Norconex Importer is a Java library and command-line application meant to "parse" and "extract" content out of a file as plain text, whatever its format (HTML, PDF, Word, etc). In addition, it allows you to perform any manipulation on the extracted text before using it in your own service or application.
http://www.norconex.com/collectors/importer/
Apache License 2.0
33 stars 23 forks source link

ScriptTagger and Nashorn engine #89

Open danizen opened 5 years ago

danizen commented 5 years ago

I am updating my code to work under OpenJDK 11, as soon Oracle will stop supporting Java 8, and my institution, as government may be expected to do, is moving on.

After some adjustments, my tests mostly work, but I say the following error message"Warning: Nashorn engine is planned to be removed from a future JDK release" in a verify test that runs with the actual importer configuration I use in production. The problem I gather is the ScriptTagger.

JEP 335 states that the Nashorn engine will be removed from a future release. Long term, that's probably a good thing, but the ScriptTagger defaults to using the Nashorn engine, and so work should be done to find a better alternative default ECMA script implementation so that importer configurations similar to the following continue to work:

    <tagger class="com.norconex.importer.handler.tagger.impl.ScriptTagger">
      <script><![CDATA[
        /* create a domain field */
        var expr = new RegExp('[a-z]+://([^/]+).*');
        var url = metadata.url[0];
        var domain = url.replace(expr, '$1');
        metadata.addString('domain', domain);

        /* if keywords is not a list, make it one */
        if (metadata.containsKey('keywords')) {
           var keywords = metadata.get('keywords');
           if (typeof keywords == 'string') {
              metadata.set('keywords', [keywords])
           }
        }

        /* Clean the schemaorg_itemtype variables */
        if (metadata.containsKey('schemaorg_itemtype')) {
          var newdata = new java.util.ArrayList();
          var data = metadata.get('schemaorg_itemtype');
          for each (var datum in data) {
            newdata.add(datum.replaceFirst('^https?\://schema.org/', ''));
          }
          metadata.put('schemaorg_itemtype', newdata);
        }
      ]]></script>
    </tagger>
danizen commented 5 years ago

Probably the best thing is to bow to the inevitable and to include Groovy with groovy as the default script engine implementation.

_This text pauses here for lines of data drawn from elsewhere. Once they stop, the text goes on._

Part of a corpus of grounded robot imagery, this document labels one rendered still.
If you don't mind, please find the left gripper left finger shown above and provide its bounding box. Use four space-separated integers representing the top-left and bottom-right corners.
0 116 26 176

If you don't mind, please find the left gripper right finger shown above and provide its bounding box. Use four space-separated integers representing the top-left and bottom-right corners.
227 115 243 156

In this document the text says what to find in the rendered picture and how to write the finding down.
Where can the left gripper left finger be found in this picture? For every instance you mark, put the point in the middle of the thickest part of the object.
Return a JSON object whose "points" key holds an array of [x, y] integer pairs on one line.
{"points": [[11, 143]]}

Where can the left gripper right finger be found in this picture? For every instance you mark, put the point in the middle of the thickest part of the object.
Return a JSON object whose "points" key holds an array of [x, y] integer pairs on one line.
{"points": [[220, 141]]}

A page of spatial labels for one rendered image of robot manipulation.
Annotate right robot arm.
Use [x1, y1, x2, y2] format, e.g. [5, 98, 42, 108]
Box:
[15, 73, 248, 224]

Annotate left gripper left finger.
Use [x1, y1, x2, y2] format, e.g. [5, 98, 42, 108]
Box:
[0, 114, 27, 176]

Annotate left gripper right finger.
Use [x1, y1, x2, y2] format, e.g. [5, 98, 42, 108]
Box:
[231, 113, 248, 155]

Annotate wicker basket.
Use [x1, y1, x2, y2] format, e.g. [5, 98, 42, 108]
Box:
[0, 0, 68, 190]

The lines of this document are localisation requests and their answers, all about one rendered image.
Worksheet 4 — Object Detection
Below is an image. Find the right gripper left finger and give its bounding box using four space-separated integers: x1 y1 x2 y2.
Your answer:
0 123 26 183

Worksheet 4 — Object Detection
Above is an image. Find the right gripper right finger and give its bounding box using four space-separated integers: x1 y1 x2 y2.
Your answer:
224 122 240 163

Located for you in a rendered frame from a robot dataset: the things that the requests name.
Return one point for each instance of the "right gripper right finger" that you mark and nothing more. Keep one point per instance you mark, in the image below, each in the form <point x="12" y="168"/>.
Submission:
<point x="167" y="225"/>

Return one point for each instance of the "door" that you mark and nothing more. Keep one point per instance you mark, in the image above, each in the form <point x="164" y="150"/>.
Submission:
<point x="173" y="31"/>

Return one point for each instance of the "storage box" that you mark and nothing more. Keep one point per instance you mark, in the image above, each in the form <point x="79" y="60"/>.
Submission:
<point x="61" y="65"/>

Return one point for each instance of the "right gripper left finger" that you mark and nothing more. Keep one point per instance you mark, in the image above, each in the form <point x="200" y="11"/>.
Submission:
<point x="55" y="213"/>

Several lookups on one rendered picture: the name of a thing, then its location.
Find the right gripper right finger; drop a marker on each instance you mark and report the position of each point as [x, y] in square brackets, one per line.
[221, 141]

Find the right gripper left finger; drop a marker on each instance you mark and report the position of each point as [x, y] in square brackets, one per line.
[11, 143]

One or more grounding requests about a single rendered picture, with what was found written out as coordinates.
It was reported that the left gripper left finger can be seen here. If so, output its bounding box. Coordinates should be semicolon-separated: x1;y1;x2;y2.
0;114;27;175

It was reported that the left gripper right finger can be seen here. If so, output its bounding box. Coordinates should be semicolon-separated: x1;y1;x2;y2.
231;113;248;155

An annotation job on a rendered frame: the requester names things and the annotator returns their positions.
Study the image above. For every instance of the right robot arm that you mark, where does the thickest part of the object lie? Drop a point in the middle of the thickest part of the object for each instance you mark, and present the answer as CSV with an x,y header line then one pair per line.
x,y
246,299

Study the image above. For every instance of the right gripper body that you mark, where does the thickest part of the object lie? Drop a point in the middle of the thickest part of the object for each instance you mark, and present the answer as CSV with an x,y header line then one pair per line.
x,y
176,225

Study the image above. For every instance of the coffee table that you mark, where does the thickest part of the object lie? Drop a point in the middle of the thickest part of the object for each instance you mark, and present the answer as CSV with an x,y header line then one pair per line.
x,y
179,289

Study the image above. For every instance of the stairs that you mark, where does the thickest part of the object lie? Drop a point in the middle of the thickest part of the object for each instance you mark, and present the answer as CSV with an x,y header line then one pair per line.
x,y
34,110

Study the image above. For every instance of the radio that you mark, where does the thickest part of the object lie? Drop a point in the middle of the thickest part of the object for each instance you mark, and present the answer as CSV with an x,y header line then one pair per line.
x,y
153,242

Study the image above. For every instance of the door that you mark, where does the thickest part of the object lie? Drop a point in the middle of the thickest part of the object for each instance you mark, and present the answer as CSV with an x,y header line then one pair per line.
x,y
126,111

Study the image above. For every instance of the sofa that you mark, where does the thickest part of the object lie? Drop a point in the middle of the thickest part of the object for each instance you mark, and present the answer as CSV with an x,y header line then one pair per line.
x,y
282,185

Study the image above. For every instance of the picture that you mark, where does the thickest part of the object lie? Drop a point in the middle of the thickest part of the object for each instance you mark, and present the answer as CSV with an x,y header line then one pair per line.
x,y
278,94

danizen commented 5 years ago

Another option, although slower: https://search.maven.org/artifact/org.mozilla/rhino/1.7.10/jar

And then there is GraalVM's JS engine, but that looks a little harder to add.

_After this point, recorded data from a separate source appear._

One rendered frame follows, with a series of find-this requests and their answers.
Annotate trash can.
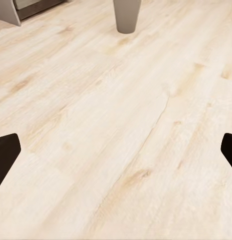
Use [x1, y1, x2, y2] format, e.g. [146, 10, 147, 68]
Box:
[113, 0, 141, 34]

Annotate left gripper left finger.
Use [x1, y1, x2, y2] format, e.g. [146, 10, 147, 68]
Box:
[0, 133, 21, 185]

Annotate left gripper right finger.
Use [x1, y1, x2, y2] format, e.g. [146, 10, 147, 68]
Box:
[220, 133, 232, 166]

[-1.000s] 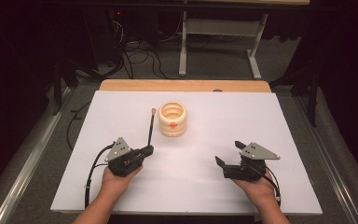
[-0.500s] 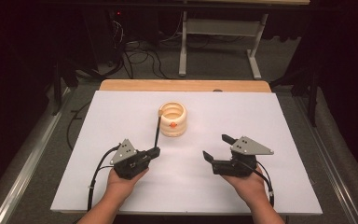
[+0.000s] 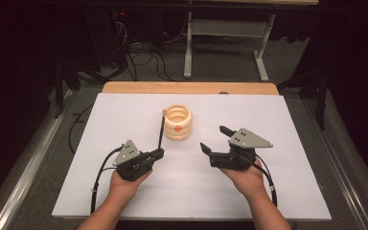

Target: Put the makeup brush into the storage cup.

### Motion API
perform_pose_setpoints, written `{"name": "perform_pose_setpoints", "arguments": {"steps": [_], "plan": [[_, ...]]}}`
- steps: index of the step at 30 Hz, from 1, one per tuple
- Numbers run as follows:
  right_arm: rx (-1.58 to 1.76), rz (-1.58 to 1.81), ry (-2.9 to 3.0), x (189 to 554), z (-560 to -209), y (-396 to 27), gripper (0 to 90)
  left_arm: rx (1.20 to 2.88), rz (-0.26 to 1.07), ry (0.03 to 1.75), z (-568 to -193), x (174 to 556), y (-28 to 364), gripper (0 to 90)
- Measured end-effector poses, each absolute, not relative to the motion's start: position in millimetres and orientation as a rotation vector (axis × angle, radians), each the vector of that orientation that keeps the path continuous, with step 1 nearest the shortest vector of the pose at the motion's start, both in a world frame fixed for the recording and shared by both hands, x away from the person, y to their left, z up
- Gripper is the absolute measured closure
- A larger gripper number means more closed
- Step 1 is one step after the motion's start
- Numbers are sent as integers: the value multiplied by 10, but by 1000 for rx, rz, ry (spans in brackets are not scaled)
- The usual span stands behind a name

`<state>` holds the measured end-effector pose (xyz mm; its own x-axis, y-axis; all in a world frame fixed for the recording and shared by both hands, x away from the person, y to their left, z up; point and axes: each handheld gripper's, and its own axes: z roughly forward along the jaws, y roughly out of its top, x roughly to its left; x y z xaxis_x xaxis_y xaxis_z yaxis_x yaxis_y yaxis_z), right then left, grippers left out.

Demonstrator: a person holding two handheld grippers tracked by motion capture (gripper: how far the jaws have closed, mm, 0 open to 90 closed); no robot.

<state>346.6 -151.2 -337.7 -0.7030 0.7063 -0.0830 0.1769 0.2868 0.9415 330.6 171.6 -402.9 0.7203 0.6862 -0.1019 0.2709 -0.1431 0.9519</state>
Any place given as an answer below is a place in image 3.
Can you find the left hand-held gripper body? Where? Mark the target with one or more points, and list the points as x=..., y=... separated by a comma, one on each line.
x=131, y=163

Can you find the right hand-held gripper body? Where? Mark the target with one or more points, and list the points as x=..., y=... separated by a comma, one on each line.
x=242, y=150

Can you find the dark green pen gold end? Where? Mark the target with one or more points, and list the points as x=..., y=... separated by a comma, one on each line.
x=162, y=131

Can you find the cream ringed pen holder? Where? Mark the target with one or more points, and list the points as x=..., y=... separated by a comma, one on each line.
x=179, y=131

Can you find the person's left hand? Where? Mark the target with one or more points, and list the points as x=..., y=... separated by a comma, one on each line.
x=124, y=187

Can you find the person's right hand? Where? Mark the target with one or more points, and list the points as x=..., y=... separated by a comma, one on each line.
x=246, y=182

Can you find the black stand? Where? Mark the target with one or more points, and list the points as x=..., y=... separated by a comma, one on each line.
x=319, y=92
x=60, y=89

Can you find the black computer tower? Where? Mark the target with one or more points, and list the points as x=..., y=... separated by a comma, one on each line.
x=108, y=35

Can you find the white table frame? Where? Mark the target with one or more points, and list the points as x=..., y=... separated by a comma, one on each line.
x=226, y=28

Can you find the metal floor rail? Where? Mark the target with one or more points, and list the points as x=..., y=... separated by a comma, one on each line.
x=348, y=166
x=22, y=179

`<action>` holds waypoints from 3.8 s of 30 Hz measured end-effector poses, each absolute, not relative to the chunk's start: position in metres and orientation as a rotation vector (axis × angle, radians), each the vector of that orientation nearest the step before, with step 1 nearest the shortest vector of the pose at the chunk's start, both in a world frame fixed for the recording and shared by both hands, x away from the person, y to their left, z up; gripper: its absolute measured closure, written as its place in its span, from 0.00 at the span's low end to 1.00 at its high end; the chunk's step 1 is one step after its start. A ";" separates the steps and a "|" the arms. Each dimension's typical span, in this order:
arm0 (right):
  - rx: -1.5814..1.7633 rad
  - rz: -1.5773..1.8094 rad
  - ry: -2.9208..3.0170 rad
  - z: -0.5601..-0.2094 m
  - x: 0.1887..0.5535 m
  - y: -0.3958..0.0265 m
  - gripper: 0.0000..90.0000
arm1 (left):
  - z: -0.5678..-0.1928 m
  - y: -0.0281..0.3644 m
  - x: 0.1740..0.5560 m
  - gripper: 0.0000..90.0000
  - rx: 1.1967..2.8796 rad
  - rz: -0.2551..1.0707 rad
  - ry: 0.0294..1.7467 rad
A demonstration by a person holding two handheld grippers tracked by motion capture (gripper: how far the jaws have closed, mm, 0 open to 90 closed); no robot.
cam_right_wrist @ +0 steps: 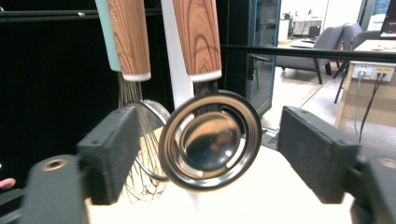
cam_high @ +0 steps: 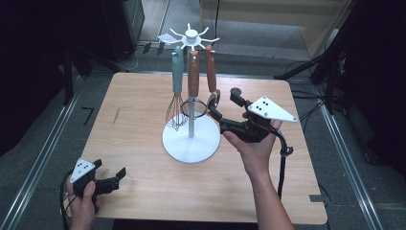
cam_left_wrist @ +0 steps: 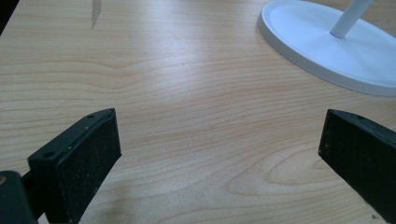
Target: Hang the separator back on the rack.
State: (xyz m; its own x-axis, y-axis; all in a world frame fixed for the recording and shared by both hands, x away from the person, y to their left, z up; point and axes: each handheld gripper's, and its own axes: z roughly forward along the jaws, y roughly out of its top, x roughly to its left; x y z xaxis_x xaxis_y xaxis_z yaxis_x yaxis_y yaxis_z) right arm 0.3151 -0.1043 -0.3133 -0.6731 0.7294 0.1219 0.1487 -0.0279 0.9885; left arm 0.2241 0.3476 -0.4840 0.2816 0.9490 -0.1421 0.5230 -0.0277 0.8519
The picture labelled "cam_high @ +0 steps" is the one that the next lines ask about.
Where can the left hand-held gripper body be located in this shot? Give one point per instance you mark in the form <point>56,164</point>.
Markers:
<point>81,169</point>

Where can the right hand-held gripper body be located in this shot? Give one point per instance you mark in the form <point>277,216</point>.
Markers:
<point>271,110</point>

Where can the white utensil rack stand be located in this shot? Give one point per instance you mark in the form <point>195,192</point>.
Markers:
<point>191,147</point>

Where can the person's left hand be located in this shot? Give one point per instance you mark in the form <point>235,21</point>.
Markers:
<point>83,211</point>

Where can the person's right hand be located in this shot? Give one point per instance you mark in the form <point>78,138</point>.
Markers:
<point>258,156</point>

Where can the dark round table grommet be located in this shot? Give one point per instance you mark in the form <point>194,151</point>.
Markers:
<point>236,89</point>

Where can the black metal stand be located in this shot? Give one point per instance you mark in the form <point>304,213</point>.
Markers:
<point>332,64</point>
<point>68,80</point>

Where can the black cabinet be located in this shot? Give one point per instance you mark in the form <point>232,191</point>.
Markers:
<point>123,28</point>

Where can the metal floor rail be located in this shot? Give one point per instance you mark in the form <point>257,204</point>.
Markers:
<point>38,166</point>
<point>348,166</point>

essiembre commented 5 years ago

Given GraalVM comes standard with JDK 11, and supports backward compatibility with Nashorn, it looks like a more than a suitable alternative (being a more complete implementation and being more efficient).

That being said, it does not prevent from adding Groovy as an option.

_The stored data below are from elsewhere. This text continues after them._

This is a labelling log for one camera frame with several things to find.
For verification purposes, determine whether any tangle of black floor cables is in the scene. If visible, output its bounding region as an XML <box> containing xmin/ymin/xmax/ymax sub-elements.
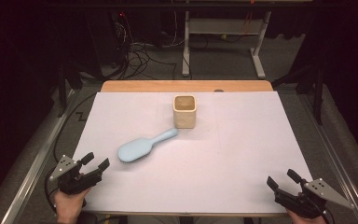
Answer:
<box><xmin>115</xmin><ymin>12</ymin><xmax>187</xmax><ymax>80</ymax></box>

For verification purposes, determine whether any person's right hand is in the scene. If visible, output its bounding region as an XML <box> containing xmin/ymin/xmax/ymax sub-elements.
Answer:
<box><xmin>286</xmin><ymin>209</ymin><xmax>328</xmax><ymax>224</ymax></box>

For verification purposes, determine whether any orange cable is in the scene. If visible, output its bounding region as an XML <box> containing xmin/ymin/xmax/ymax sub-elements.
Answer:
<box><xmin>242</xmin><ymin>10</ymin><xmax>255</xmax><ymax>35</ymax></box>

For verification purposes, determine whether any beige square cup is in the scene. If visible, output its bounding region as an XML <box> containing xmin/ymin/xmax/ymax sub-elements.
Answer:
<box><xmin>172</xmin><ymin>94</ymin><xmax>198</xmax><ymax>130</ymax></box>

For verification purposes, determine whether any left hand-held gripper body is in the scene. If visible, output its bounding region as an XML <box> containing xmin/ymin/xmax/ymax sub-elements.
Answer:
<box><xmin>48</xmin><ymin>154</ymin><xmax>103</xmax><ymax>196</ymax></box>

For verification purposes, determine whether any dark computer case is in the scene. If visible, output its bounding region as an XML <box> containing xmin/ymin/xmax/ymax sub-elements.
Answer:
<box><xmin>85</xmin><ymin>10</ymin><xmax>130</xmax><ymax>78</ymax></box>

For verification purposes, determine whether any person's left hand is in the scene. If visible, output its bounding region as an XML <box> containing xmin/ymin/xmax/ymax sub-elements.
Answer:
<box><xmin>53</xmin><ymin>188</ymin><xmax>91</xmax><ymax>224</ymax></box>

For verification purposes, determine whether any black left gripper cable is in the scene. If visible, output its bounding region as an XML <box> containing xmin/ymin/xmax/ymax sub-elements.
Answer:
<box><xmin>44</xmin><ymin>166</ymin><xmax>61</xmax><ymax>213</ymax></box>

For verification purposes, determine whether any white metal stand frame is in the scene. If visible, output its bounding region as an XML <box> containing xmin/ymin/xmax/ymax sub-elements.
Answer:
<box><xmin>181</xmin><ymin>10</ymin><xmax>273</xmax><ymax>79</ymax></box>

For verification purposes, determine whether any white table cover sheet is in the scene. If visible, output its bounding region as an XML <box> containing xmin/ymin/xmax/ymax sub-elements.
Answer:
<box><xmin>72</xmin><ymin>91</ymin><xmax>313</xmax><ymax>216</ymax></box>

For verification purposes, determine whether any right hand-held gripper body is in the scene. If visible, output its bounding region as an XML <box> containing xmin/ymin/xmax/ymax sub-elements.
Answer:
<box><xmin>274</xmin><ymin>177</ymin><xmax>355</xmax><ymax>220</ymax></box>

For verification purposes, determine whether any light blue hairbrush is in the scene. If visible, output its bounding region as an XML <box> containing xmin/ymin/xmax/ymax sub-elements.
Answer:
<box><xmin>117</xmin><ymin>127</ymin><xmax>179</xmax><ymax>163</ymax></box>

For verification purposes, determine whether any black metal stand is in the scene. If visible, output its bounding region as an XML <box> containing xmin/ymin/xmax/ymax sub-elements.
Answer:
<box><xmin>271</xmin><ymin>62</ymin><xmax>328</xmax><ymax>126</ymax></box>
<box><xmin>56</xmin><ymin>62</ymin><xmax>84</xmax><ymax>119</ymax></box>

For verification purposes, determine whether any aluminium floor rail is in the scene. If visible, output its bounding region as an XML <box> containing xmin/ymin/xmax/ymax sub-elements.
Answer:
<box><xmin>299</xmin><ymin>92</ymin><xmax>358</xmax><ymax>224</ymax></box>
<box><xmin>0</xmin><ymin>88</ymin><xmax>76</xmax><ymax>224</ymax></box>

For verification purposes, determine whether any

danizen commented 5 years ago

Does Graal come standard with OpenJDK 11? That means, I don't need to go through the jazz in:

https://medium.com/graalvm/graalvms-javascript-engine-on-jdk11-with-high-performance-3e79f968a819 https://github.com/graalvm/graal-js-jdk11-maven-demo/blob/master/pom.xml

danizen commented 5 years ago

The OpenJDK 11 I have, from Azul.com, is a supported version we pay for, because Oracle will not offer support on JDK 11 long enough for us. This version at least does not include Graaljs.

Another significant issue for performance, is that the ScriptEngine cannot compile the code ahead of time and then invoke an Invokable within the evaluation code as is done in the Maven repo. linked above.

So, then, compilation is done for each invocation of the ScriptEngine. I guess that is OK.

How I checked for Graal on my JDK:

jshell> import javax.script.ScriptEngine;

jshell> import javax.script.ScriptEngineFactory;

jshell> import javax.script.ScriptEngineManager;

jshell> var manager = new ScriptEngineManager();
manager ==> javax.script.ScriptEngineManager@48974e45

jshell> List<ScriptEngineFactory> factories = manager.getEngineFactories()
factories ==> [jdk.nashorn.api.scripting.NashornScriptEngineFactory@6d3a388c]

jshell> for (var factory : factories) {
   ...>    println(factory.getEngineName());
   ...>    println(factory.getEngineVersion());
   ...>    println(factory.getLanguageName());
   ...>    println(factory.getLanguageVersion());
   ...>    println(factory.getExtensions());
   ...>    println(factory.getMimeTypes());
   ...>    println(factory.getNames());
   ...>    println("");
   ...> }
Oracle Nashorn
11.0.2
ECMAScript
ECMA - 262 Edition 5.1
[js]
[application/javascript, application/ecmascript, text/javascript, text/ecmascript]
[nashorn, Nashorn, js, JS, JavaScript, javascript, ECMAScript, ecmascript]